I ran a Wireshark trace on the computer side while running a file transfer and iPerf3 and didn't see any tcp errors or other anomalies. After a 1GB file transfer, the ifconfig dropped packet count went from 8604 to 8691 out of 17+ Million packets (since the interface up time). There are 0 overruns. ifconfig:

 

#ifconfig
eth0      Link encap:Ethernet  HWaddr 28:c6:8e:xx:xx:xx
          inet addr:192.168.xxx.xxx  Bcast:192.168.xxx.xxx  Mask:255.255.255.0
          inet6 addr: 2601:xxxx:xxxx:xxxx:xxxx::xxxx:xxxx/64 Scope:Global
          inet6 addr: fe80::xxxx:xxxx:xxxx:xxxx/64 Scope:Link
          UP BROADCAST RUNNING MULTICAST DYNAMIC  MTU:1518  Metric:1
          RX packets:17570276 errors:1 dropped:8691 overruns:0 frame:0
          TX packets:883974 errors:0 dropped:0 overruns:0 carrier:0
          collisions:0 txqueuelen:532
          RX bytes:25854686421 (24.0 GiB)  TX bytes:104586322 (99.7 MiB)
          Interrupt:26

 

 


@StephenB wrote:
It might take a couple days to get to it.

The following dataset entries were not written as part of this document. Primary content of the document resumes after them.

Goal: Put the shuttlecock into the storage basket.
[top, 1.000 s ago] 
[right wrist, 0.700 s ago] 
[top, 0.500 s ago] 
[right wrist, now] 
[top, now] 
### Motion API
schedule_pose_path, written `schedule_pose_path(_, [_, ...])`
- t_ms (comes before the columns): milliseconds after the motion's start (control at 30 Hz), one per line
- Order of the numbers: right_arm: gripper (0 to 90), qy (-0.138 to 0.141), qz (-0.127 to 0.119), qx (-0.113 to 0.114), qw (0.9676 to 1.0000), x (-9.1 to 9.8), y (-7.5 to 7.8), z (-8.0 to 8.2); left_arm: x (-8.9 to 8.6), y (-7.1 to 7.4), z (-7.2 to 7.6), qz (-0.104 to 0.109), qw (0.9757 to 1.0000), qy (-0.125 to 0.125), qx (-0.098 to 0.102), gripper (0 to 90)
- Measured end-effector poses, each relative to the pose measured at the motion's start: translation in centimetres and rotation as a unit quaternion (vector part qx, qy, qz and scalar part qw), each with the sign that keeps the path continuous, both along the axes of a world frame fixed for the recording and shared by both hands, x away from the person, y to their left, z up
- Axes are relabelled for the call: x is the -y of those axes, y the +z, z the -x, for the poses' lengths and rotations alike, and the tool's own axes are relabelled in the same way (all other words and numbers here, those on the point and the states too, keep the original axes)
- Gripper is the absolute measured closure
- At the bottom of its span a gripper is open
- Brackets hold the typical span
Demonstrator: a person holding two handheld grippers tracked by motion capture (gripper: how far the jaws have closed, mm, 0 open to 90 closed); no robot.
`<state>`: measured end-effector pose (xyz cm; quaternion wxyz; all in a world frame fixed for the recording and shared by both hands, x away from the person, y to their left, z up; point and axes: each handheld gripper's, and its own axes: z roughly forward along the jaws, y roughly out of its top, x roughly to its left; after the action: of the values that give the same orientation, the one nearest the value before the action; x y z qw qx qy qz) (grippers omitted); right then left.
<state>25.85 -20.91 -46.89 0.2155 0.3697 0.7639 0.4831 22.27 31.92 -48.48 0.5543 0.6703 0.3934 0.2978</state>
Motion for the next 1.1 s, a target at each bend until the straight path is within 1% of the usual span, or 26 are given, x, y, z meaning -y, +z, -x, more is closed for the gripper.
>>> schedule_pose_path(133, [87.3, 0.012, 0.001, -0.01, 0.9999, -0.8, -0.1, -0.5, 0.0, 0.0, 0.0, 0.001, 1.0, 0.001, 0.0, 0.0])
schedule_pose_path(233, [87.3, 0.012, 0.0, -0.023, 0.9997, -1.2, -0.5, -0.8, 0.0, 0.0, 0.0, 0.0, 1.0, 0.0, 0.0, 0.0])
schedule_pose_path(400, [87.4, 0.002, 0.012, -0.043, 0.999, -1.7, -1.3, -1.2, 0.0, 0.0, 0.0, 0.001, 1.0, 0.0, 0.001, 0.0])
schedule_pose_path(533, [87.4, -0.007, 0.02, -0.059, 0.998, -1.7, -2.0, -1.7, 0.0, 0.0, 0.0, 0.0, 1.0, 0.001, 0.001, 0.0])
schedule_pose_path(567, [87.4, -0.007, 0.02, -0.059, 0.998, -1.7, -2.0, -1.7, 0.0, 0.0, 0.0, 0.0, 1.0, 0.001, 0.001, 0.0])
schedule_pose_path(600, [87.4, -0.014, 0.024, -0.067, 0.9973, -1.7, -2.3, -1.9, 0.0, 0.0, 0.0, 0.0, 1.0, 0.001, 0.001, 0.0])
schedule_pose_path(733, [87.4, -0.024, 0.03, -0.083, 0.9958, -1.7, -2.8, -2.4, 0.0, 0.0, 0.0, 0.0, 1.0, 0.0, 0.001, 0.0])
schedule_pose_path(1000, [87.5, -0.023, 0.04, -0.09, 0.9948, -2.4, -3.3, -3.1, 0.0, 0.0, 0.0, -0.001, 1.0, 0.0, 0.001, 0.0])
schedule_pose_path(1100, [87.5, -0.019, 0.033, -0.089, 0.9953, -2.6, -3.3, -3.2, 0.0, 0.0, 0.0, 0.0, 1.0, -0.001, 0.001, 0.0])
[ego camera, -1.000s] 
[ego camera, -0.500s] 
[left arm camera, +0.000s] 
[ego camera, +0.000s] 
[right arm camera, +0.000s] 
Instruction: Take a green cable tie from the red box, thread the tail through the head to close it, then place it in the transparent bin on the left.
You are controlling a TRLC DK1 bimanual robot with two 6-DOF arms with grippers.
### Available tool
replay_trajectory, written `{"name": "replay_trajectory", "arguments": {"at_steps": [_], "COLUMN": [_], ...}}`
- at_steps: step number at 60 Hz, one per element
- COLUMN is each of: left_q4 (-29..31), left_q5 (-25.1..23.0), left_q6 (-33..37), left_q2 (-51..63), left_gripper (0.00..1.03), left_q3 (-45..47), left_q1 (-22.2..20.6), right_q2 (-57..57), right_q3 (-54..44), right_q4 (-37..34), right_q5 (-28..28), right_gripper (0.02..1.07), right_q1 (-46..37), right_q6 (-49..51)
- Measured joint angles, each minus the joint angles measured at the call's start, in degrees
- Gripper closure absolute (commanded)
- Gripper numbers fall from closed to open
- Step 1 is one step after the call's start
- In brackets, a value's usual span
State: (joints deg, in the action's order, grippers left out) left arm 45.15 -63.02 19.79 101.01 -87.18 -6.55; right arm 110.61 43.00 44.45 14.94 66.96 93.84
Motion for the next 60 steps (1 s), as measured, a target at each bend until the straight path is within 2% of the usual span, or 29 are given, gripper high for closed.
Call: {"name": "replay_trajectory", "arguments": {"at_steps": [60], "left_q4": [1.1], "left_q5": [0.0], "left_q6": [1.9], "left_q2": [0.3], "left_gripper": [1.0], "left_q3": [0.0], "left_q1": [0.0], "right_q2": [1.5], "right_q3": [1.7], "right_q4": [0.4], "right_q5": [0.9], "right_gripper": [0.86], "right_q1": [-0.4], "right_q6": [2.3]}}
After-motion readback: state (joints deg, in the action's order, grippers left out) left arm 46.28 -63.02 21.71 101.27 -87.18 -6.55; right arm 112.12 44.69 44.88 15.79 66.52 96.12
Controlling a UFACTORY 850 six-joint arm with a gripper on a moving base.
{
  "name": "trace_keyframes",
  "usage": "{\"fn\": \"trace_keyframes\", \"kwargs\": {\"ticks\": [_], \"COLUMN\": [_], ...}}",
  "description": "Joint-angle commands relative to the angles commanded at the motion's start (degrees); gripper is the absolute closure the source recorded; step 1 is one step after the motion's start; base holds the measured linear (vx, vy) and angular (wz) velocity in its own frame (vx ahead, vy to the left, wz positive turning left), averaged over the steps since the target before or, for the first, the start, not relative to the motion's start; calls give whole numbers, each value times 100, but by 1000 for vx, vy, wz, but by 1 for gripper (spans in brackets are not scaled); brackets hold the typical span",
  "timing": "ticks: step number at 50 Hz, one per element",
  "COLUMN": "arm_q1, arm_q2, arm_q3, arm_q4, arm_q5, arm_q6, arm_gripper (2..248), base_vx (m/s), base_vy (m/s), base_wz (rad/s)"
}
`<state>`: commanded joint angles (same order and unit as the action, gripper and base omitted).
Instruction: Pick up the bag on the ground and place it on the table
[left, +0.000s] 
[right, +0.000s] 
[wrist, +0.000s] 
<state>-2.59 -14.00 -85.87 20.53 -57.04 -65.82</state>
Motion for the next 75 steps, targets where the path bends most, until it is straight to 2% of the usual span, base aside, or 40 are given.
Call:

No problem if it takes a few days, I appreciate all you've done.

Message 9 of 11
StephenB
Guru

Re: Downgrading ReadyNAS firmware from 6.10.x - Redux


@DoctorBrown wrote:
;UP BROADCAST RUNNING MULTICAST DYNAMIC MTU:1518 Metric:1

One difference here, as my system is set to use the default 1500 byte MTU.  

 

Another thing I didn't mention - I disable ipv6 on my ReadyNAS.  If you aren't, that might be worth a quick test.  Some years ago there were scenarios where Windows would end up using an ipv6 link-local address to connect with the NAS, even if ipv6 wasn't enabled in the router. That did reduce performance at the time.

Message 10 of 11
DoctorBrown
Apprentice

Re: Downgrading ReadyNAS firmware from 6.10.x - Redux


@StephenB wrote:One difference here, as my system is set to use the default 1500 byte MTU.  

Another thing I didn't mention - I disable ipv6 on my ReadyNAS.  If you aren't, that might be worth a quick test. 


Yup, tried them both, same result. I even disabled IPv6 on my computer. I also tried running IPv6 alone. Again no dice.